SUPPLIED MATERIAL section start
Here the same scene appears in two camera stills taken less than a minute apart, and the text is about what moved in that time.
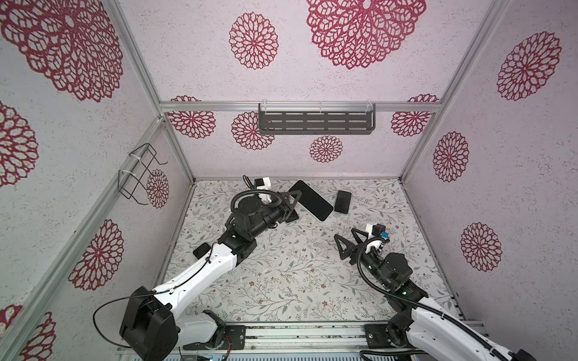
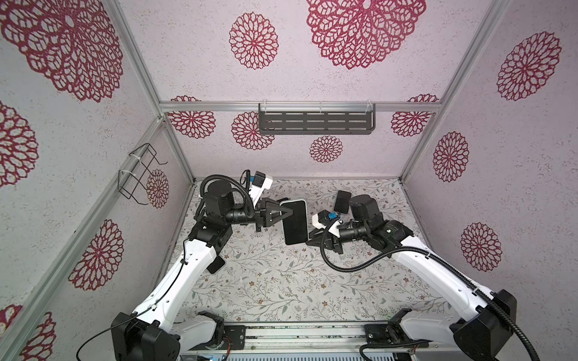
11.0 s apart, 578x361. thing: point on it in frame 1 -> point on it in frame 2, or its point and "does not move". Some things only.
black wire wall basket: [133, 184] does not move
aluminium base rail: [298, 338] does not move
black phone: [314, 203] -> [295, 227]
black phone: [342, 203] does not move
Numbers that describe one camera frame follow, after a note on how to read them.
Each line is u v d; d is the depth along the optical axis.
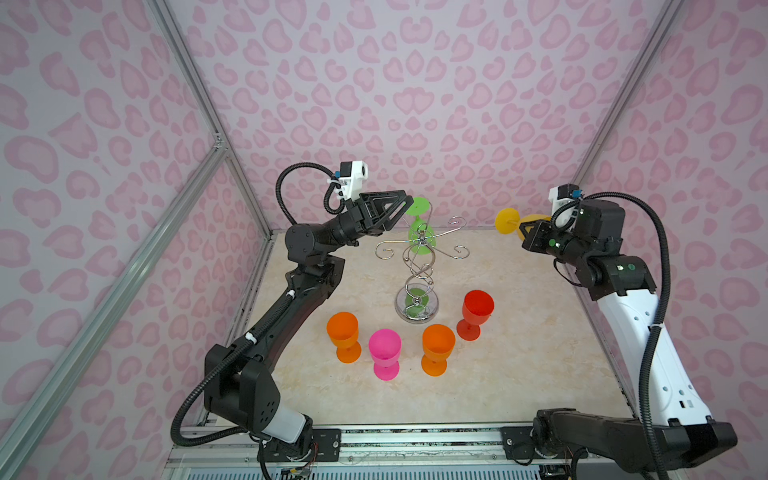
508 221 0.80
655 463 0.35
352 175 0.54
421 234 0.75
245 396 0.42
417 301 0.98
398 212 0.56
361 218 0.51
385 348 0.78
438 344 0.76
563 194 0.59
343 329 0.78
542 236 0.60
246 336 0.43
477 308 0.80
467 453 0.72
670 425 0.37
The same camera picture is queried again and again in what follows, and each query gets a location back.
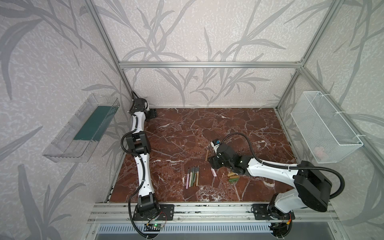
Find green pen cap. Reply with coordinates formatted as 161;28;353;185
229;178;239;183

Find pink pen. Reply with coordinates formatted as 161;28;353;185
186;168;191;189

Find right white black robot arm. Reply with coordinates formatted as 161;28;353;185
209;141;346;214

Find clear plastic wall tray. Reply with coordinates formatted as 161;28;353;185
43;94;120;163

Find black mounting plate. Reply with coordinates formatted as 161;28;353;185
132;204;175;221
251;204;296;222

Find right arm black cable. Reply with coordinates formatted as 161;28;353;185
220;132;346;200

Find dark green pen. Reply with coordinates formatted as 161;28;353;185
191;167;196;187

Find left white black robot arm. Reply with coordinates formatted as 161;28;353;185
121;98;160;218

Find pink item in basket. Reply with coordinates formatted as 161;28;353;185
314;147;328;161

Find green circuit board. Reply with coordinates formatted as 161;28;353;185
144;223;165;232

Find light pink pen cap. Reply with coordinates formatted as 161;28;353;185
211;168;217;177

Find orange brown pen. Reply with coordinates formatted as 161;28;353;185
194;167;198;187

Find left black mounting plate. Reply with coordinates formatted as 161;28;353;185
132;204;175;221

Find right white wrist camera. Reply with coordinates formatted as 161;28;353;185
211;139;220;154

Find white wire mesh basket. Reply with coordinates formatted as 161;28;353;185
291;91;364;164

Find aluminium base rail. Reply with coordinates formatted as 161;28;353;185
88;202;340;224

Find tan pen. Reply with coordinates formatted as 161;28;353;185
196;167;200;186

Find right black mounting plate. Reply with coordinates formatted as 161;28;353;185
251;204;296;222

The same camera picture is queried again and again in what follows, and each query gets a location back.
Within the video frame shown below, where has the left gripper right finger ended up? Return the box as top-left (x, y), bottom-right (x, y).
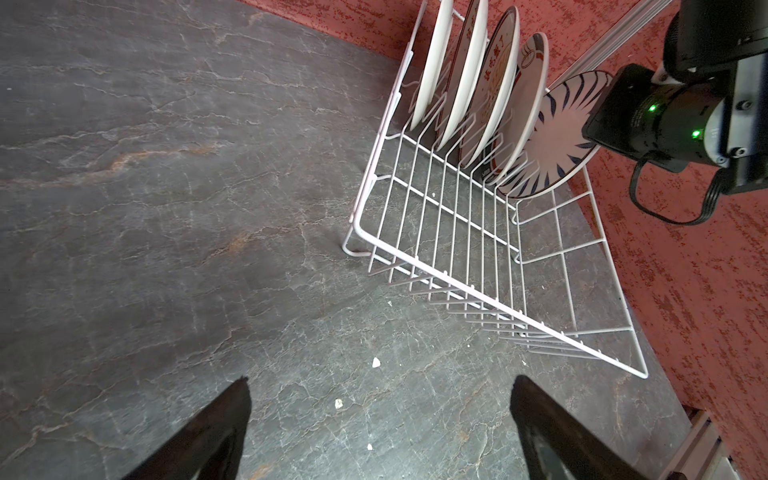
top-left (510, 375), bottom-right (643, 479)

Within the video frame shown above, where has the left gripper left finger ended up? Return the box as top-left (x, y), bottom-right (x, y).
top-left (126, 377), bottom-right (252, 479)

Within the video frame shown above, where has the blue striped white plate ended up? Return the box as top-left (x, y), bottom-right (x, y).
top-left (496, 70), bottom-right (613, 200)

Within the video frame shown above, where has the green red rimmed plate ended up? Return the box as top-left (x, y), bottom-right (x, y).
top-left (485, 32), bottom-right (550, 185)

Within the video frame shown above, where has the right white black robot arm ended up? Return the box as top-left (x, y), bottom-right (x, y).
top-left (582, 1), bottom-right (767, 225)

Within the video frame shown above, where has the white plate rearmost in rack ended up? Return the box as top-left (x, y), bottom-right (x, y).
top-left (410, 0), bottom-right (453, 130)

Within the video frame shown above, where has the aluminium mounting rail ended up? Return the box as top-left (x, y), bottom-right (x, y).
top-left (659, 408), bottom-right (741, 480)

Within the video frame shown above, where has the white wire dish rack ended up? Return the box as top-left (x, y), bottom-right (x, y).
top-left (348, 5), bottom-right (648, 379)

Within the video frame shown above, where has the right aluminium corner post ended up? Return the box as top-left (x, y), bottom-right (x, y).
top-left (547, 0), bottom-right (672, 90)

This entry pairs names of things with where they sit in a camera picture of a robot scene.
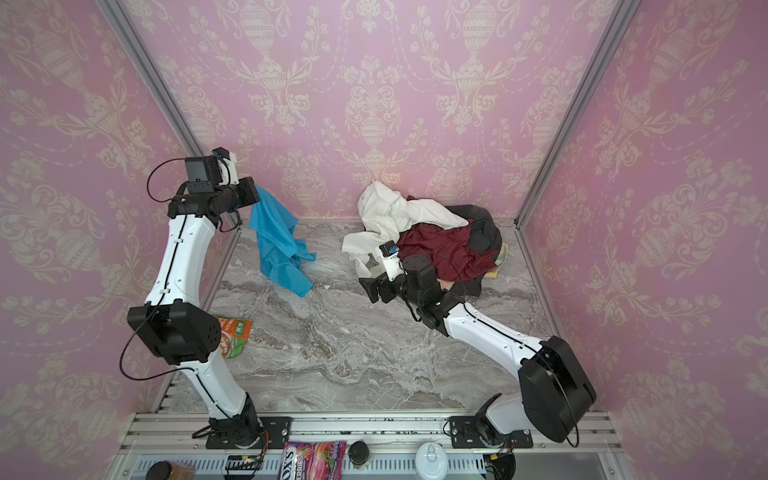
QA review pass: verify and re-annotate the black round connector with cables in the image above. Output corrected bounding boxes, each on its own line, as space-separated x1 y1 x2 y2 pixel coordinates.
482 452 517 480

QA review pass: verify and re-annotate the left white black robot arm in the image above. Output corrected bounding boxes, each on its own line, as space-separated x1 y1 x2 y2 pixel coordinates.
127 148 269 450

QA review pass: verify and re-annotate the maroon cloth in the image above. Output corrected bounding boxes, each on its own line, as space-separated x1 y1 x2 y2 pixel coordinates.
397 221 479 282

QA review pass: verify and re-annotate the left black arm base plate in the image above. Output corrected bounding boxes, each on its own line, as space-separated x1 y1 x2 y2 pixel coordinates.
206 416 292 450

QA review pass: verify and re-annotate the left aluminium corner post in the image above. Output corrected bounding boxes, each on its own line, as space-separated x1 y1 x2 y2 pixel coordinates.
97 0 211 157

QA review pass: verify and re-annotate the aluminium frame rail front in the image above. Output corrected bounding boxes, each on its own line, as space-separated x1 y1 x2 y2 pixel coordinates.
106 410 633 479

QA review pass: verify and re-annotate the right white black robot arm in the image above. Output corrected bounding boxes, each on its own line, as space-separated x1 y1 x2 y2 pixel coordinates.
359 255 596 447

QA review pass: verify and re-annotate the dark grey cloth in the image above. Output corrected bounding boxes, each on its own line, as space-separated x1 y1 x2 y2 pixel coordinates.
447 204 503 297

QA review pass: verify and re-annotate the small black round cap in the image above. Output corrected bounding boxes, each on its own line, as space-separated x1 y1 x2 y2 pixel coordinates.
347 440 371 468

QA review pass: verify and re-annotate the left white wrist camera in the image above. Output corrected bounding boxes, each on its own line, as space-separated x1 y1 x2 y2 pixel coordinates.
212 147 239 186

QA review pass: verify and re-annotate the pink candy bag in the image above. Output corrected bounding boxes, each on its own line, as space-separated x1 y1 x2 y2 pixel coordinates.
278 441 347 480

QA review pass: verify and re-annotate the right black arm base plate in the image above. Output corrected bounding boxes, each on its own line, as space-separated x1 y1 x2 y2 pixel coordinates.
447 416 534 449

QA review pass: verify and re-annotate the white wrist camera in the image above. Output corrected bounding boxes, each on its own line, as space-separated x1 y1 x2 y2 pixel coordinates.
379 241 404 282
212 147 239 186

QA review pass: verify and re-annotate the aluminium corner post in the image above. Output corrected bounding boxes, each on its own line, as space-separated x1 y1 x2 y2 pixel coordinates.
97 0 211 157
515 0 641 231

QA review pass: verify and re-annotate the orange green snack packet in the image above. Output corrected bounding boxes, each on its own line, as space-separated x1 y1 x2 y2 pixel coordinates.
218 317 252 359

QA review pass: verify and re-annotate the black electronics board with wires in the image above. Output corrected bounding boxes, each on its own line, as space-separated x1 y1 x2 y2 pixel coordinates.
223 455 264 480

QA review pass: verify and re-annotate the white cloth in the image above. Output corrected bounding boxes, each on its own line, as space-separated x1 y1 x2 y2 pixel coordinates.
342 181 469 278

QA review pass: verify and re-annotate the right aluminium corner post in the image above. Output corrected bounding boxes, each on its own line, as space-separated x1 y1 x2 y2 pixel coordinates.
515 0 641 231

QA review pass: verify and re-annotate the teal blue cloth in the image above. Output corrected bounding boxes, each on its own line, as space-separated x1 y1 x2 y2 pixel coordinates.
249 186 316 297

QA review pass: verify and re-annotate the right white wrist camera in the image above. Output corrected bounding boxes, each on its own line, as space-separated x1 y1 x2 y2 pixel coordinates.
379 241 404 282

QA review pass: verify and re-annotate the brown jar black lid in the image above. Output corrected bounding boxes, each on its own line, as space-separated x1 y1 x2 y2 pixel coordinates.
144 460 196 480

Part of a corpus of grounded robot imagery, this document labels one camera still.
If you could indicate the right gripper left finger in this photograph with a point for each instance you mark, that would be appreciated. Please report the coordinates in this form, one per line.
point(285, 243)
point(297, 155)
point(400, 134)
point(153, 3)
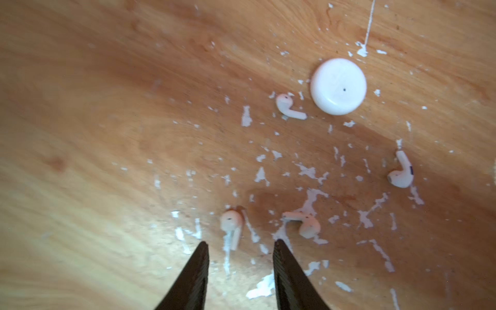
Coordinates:
point(190, 288)

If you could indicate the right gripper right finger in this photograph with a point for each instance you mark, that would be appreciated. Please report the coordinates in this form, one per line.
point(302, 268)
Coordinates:
point(292, 287)

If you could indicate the white earbud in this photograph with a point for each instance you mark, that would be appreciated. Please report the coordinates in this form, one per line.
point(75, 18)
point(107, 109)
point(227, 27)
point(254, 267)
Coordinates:
point(284, 103)
point(232, 222)
point(402, 178)
point(310, 226)

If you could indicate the white round puck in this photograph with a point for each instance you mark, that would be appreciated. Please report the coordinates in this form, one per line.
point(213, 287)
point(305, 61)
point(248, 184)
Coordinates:
point(338, 86)
SUPPLIED MATERIAL section end
### PROBLEM REQUIREMENTS
Check every line of the entries above, and copy those that carry the string "appreciated".

### WRITTEN ANSWER
If you could indicate the right gripper left finger in this photograph with a point for each instance you mark, that would be appreciated. Please report the coordinates in this form, one per line.
If you could indicate the right gripper right finger in this photograph with a point for each instance you mark, that would be appreciated. Please report the coordinates in this form, one per line.
If you could indicate the white earbud in this photograph with a point for each instance you mark, that would be appreciated. Please report the coordinates in this form, one per line.
If you could indicate the white round puck in this photograph with a point for each instance you mark, that would be appreciated. Please report the coordinates in this form, one per line.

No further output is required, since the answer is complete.